Après le mariage des homosexuels, l’euthanasie et le vote des étrangers, voici que l’ouverture des magasins le dimanche apparait au cœur de la campagne présidentielle. Mais de qui se moque-t-on ? Sans aucun doute des électeurs.
La France est au bord de la catastrophe, les Français sont désespérés et quelques lobbies parviennent à placer leurs idées fixes dans notre grand débat politique quinquennal qui doit décider de l’avenir du pays. On va sans doute bientôt évoquer le droit de fumer dans les lieux publics et le port obligatoire de la ceinture en voiture !
On dira que, pour les homosexuels, les familles d’agonisant, les immigrés, les petits commerçants, les fumeurs et les automobilistes, ce sont là des questions importantes. Mais il faut bien reconnaitre qu’elles sont parfaitement dérisoires quand il s’agit de faire face à une dette de 1.700 milliards, au drame de 4,7 millions de chômeurs et de 8 millions de Français qui survivent sous la ligne de pauvreté, à un déficit abyssal de notre balance du commerce extérieur, à un délitement de tous nos services publics que ce soit l’école ou les hôpitaux. Et sans parler d’une crise de conscience sans pareille qui fait que les Français ne savent plus ni qui ils sont ni où ils vont.
Va-t-on reconstruire la France, redonner cœur aux Français en autorisant l’ouverture des magasins le dimanche ?
Il parait que tous ces thèmes sont « clivants » puisque c’est le nouveau mot à la mode pour cette campagne.
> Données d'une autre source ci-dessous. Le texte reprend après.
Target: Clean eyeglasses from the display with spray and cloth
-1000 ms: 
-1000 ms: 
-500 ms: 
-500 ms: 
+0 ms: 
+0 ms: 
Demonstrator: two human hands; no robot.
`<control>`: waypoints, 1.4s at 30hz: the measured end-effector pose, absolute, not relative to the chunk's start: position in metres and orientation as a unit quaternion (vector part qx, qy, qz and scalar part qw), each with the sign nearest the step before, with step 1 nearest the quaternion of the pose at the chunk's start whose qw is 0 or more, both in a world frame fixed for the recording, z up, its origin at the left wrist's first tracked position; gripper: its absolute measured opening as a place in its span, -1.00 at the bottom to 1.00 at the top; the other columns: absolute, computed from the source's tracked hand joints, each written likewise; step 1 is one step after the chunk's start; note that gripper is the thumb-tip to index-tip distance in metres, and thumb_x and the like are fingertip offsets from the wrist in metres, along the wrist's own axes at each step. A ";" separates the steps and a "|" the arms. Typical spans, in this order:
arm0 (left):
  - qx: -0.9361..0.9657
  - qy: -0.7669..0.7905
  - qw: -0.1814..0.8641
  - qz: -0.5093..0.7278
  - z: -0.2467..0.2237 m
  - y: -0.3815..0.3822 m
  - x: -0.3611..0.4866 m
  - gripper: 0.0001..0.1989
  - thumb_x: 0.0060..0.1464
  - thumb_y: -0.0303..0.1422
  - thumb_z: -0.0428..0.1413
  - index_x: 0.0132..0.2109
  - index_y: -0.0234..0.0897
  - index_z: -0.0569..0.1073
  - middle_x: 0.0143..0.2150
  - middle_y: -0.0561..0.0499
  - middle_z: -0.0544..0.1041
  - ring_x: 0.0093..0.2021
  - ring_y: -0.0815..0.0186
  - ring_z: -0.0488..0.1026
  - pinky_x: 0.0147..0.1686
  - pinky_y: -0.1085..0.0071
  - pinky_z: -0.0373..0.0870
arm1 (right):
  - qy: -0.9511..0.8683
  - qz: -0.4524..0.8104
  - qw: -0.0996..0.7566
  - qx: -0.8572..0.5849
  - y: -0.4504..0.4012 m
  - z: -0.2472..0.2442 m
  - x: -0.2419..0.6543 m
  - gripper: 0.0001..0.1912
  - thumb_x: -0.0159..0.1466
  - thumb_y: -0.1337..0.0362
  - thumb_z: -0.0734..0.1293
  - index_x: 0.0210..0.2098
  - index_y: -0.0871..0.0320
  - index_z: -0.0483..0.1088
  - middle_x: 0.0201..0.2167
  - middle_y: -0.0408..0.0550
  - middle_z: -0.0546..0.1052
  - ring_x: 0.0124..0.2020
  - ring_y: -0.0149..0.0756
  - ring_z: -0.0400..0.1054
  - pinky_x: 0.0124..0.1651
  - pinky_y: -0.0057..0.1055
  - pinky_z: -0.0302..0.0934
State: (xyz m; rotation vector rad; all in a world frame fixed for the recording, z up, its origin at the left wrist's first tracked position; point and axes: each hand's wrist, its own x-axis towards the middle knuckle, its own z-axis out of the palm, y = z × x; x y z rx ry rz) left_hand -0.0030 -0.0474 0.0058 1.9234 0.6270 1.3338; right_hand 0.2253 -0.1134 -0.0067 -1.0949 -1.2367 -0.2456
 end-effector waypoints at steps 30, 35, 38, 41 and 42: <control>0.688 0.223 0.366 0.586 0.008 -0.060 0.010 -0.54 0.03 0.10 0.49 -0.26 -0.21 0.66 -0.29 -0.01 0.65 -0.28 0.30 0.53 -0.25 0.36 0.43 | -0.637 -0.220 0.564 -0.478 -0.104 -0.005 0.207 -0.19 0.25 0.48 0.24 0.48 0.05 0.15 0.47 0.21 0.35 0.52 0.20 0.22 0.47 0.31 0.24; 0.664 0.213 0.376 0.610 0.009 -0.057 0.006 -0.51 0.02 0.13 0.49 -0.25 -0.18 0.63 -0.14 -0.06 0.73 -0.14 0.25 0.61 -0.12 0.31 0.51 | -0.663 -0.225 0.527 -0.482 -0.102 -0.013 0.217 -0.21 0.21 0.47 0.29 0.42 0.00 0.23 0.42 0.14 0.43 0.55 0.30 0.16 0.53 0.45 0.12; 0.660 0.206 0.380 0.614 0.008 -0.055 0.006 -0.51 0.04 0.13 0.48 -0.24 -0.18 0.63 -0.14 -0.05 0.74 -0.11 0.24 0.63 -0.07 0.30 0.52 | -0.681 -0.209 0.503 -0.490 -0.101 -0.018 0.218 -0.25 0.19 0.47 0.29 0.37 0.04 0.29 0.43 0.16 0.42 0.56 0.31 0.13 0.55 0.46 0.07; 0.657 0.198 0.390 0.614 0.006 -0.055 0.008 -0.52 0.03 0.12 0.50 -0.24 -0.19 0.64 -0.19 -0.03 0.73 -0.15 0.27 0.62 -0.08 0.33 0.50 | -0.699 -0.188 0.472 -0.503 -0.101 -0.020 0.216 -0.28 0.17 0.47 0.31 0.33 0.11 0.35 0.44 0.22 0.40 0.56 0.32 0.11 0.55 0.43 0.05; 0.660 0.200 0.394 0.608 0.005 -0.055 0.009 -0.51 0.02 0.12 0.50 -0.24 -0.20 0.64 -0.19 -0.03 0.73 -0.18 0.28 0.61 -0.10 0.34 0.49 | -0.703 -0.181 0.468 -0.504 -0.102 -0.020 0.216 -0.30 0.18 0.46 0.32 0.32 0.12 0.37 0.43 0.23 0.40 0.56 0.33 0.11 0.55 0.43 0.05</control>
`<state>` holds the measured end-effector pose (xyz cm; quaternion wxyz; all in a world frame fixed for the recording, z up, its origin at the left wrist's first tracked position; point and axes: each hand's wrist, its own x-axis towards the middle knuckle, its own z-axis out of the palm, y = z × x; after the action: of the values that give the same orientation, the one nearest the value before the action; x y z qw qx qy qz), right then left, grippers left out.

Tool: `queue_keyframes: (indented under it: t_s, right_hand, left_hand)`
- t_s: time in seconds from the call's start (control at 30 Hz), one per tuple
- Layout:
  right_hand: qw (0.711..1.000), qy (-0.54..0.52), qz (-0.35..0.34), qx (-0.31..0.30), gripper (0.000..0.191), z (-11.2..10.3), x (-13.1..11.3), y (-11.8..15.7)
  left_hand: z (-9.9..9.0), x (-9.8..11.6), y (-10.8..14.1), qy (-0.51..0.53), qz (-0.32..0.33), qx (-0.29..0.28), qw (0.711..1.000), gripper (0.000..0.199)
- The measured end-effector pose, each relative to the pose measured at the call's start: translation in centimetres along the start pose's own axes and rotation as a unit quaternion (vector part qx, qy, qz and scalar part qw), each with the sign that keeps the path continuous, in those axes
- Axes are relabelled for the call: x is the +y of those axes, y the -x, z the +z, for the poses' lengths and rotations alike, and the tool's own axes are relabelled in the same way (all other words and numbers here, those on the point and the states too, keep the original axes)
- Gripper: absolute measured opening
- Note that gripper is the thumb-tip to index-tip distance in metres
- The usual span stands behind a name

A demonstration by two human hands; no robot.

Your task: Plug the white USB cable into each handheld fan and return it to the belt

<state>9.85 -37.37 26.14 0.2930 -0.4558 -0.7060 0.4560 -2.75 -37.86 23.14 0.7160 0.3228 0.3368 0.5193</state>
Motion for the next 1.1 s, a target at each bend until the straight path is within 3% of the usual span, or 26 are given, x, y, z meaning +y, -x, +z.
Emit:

A gauche, on serait pour le mariage des homosexuels, l’euthanasie, le vote des étrangers, à droite, on serait contre et on serait pour l’ouverture des magasins le jour du Seigneur. Mais si la droite et la gauche n’ont rien d’autre à nous présenter pour se différencier, il ne faudra pas s’étonner que l’absentéisme et les votes extrémistes battent tous les records passés.
Les problèmes d’aujourd’hui sont nombreux : où mettre « le curseur » entre une austérité inévitable et une croissance indispensable, jusqu’où peut-on réduire la solidarité (peut-être en la limitant à ceux qui en ont réellement besoin ?), comment créer une véritable dynamique d’innovation pour réveiller notre économie, faut-il continuer à foncer tête baissée vers une Europe fédérale ou freiner des quatre fers pour retourner à l’Europe de Nations qu’on nous avait promise.
C’est en écoutant les réponses à ces (vraies) questions que les électeurs choisiront.
Ce ne sera ni en organisant des noces pour les homosexuels, ni en achevant les incurables, ni en faisant voter les étrangers, ni en ouvrant les magasins de dimanche qu’on sauvera la France. Il serait temps qu’on se mette à parler des choses sérieuses puisqu’il y va tout de même de la survie du pays.